Le projet d’ordonnance élargit les cas pouvant entraîner la déchéance de la nationalité. Sont notamment visés les citoyens qui déclarent officiellement leur allégeance à un autre État ou manifestent leur volonté de renier leur fidélité au Mali.
Le texte cible également les anciens hauts responsables de l’administration publique qui mettent leurs compétences au service d’actions contraires aux intérêts du pays, ainsi que les anciens dirigeants d’organisations de la société civile, d’organismes coopératifs ou d’associations reconnues d’utilité publique qui collaborent avec des organisations ouvertement hostiles au Mali ou poursuivant des objectifs sécessionnistes ou terroristes.

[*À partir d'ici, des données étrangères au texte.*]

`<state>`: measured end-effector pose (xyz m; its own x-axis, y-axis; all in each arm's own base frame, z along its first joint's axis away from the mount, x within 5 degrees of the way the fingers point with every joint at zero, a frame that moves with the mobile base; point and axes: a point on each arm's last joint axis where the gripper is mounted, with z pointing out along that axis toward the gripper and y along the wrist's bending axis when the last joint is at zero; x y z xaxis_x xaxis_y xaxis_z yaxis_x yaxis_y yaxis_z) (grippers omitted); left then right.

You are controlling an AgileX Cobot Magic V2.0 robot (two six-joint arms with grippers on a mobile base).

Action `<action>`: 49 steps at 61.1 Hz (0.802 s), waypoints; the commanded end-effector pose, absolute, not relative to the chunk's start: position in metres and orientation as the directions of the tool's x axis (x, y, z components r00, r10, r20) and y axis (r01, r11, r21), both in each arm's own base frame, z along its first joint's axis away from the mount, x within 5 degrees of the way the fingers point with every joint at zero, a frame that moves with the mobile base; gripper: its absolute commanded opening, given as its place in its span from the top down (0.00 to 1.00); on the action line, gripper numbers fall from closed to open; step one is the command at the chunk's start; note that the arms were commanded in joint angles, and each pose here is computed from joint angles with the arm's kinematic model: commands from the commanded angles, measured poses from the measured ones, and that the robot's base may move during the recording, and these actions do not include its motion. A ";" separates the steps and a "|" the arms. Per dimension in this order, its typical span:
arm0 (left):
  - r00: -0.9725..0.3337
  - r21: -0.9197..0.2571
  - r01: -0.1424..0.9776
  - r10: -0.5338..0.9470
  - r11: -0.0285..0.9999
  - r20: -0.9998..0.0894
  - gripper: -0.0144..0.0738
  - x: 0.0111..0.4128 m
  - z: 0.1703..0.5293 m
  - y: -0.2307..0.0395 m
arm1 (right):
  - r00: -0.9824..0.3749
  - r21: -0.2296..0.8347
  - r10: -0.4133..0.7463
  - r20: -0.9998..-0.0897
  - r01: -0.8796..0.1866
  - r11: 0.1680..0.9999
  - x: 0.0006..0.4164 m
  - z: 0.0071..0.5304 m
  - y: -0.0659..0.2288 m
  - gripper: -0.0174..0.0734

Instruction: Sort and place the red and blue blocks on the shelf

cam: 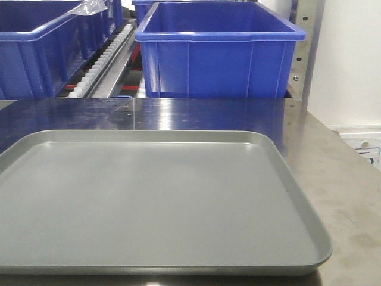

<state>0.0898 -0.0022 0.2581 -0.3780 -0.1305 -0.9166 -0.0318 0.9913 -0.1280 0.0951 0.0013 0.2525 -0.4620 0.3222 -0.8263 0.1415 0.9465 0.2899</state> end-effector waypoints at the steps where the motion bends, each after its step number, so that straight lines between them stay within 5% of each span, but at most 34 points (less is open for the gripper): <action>1: -0.290 -0.140 -0.012 -0.137 0.990 -0.947 0.70 0.093 0.273 -0.003 | -0.371 0.292 0.315 -0.874 0.119 0.949 0.099 0.267 0.000 0.73; 49: -0.290 -0.140 -0.012 -0.137 0.990 -0.947 0.70 0.093 0.273 -0.003 | -0.371 0.292 0.315 -0.874 0.119 0.949 0.099 0.267 0.000 0.73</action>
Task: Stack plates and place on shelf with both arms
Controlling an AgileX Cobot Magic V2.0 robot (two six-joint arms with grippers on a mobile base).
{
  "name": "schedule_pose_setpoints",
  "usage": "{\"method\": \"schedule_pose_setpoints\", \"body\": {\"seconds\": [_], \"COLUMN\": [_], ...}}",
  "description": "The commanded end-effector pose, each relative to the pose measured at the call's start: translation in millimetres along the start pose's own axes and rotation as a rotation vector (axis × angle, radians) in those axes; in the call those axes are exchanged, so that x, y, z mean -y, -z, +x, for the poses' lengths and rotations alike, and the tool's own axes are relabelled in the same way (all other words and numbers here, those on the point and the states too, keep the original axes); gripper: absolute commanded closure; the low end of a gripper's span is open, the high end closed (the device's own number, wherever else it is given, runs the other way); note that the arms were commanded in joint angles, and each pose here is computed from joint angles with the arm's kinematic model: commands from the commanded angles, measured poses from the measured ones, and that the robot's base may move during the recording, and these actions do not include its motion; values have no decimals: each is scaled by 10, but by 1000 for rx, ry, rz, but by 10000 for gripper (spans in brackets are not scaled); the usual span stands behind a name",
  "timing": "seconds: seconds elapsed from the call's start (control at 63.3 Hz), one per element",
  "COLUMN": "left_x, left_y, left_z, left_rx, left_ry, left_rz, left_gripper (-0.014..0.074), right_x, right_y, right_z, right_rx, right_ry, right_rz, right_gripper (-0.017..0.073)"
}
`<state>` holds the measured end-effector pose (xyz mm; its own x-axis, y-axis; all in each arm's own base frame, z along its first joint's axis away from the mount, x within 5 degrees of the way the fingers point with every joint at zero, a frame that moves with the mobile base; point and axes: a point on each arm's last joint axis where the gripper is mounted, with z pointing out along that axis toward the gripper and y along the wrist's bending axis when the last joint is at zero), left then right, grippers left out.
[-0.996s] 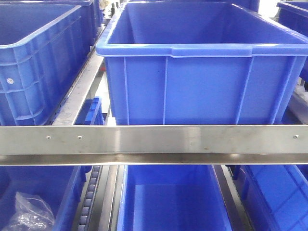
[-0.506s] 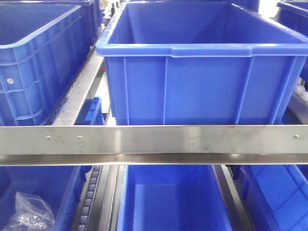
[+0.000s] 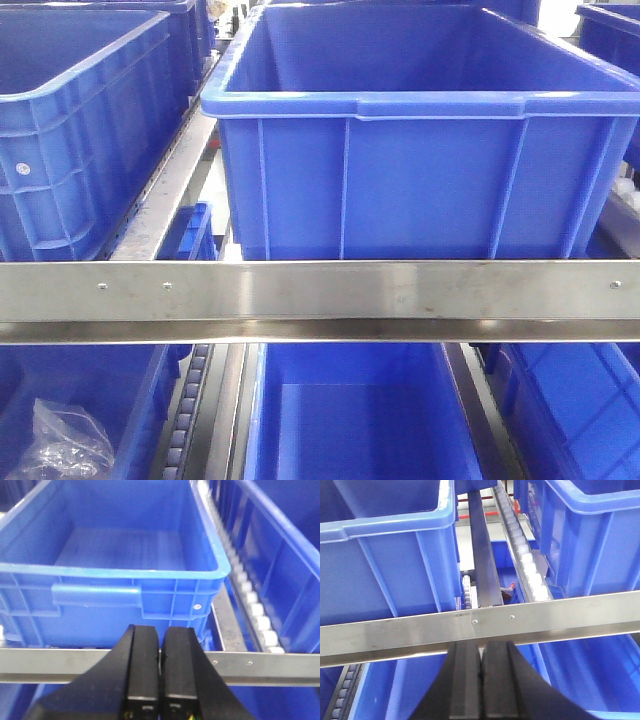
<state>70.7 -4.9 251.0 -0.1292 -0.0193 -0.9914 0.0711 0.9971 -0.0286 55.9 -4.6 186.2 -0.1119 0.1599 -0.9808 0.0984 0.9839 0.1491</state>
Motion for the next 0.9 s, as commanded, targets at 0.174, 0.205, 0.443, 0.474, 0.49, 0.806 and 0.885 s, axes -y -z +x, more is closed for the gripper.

Par ailleurs, la déchéance pourra aussi être prononcée contre toute personne ayant occupé de telles fonctions qui s’exile à l’étranger pour rejoindre une organisation terroriste ou une structure visant à diviser le Mali. Les auteurs d’actes terroristes, les financeurs du terrorisme et les personnes faisant l’apologie du terrorisme sont également concernés par cette mesure.
Selon les autorités maliennes, cette réforme vise à doter l’État de mécanismes juridiques plus efficaces pour défendre les intérêts de la République et renforcer la sécurité nationale.